От этих соображений о вещах в целом принц ведет нас к Наполеону в частности и широко входит в обсуждение достоинств имперской системы. Наш автор говорит о приходе императора следующим грандиозным образом:

«Наполеон, прибыв на общественную сцену, увидел, что его роль — быть душеприказчиком Революции. Разрушительный огонь партий погас; и когда Революция, умирая, но не побежденная, делегировала Наполеону исполнение своей последней воли, она сказала ему: «Установи на твердых основаниях главный результат моих усилий. Объедини разделенных французов. Победи феодальную Европу, которая объединилась против меня. Залечи мои раны. Просвети нации. Исполни то в ширину, что я должна была выполнить в глубину. Будь для Европы тем, чем я была для Франции. И даже если ты должен полить дерево цивилизации своей кровью — если ты должен видеть свои проекты непонятыми, а своих сыновей без страны, блуждающими по лицу земли, никогда не оставляй священное дело французского народа. Обеспечь его триумф всеми средствами, которые гений может обнаружить, а человечество одобрить».

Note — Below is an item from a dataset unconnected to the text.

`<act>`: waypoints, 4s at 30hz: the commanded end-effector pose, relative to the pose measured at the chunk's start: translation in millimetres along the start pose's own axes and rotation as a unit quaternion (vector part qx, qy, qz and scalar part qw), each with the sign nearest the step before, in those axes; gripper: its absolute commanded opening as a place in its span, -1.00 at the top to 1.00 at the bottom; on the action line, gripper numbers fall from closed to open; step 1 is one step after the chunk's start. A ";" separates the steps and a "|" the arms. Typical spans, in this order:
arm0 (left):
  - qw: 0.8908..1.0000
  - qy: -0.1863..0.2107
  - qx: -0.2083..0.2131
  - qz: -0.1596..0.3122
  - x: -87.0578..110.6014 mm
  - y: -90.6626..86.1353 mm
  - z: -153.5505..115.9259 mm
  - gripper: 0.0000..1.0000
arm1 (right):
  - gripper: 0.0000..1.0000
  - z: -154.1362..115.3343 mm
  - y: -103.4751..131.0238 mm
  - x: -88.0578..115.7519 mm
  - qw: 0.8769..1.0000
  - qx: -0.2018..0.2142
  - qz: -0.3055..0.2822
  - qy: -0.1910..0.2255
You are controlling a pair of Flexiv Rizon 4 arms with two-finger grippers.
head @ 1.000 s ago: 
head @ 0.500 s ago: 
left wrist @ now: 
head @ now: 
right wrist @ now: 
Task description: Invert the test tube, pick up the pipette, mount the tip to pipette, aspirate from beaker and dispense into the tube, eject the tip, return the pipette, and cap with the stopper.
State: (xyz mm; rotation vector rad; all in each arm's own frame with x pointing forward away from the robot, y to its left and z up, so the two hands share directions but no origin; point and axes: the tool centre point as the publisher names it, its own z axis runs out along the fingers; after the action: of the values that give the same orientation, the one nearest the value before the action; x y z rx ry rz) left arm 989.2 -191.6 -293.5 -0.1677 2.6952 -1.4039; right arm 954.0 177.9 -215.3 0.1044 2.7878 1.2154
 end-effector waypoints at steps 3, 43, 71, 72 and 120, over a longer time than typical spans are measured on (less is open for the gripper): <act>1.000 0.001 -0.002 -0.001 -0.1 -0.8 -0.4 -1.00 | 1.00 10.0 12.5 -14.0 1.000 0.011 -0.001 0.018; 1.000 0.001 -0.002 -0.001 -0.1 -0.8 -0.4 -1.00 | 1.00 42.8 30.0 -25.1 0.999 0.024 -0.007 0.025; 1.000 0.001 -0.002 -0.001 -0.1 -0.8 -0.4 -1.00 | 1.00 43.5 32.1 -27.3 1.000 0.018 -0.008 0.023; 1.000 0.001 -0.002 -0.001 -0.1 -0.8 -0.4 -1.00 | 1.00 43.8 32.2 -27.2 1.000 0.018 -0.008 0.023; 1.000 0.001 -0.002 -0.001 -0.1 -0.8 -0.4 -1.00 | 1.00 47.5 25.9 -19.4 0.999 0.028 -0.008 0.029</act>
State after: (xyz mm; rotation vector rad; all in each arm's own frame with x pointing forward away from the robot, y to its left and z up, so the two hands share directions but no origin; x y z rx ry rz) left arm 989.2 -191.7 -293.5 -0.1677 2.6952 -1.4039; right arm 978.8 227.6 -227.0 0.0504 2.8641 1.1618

«Эту великую миссию Наполеон выполнил до конца. Его задача была трудной. Он должен был поместить на новые принципы общество, все еще кипящее ненавистью и местью; и использовать для созидания те же инструменты, которые были использованы для разрушения.

«Обычная участь каждой новой истины, которая возникает, — ранить, а не убеждать — скорее, чем приобретать прозелитов, пробуждать страх. Ибо, угнетенная, как она долго была, она бросается вперед с дополнительной силой; имея препятствия, она вынуждена сражаться с ними и свергать их; пока, наконец, понятая и принятая большинством, она не становится основой нового социального порядка.

«Свобода последует тем же маршем, что и христианская религия. Вооруженная смертью от древнего общества Рима, она долгое время вызывала ненависть и страх у людей. Наконец, силой мученичеств и преследований, религия Христа проникла в совесть и душу; вскоре у нее были короли и армии в подчинении, и Константин и Карл Великий несли ее торжествующей по всей Европе. Религия тогда сложила свое оружие войны. Она открыла всем принципы мира и порядка, которые содержала; она стала опорой правительства, как была организующим элементом общества. Так будет и со свободой. В 1793 году она пугала людей и суверенов одинаково; так, облекшись в более мягкое одеяние, она проникала повсюду в составе наших батальонов. В 1815 году все партии приняли ее флаг и вооружились ее моральной силой — покрыли себя ее цветами. Принятие не было искренним, и свобода вскоре была вынуждена вновь принять свое воинственное снаряжение. С борьбой их страхи вернулись. Будем надеяться, что они скоро прекратятся и что свобода скоро возобновит свои мирные знамена, чтобы больше не покидать их.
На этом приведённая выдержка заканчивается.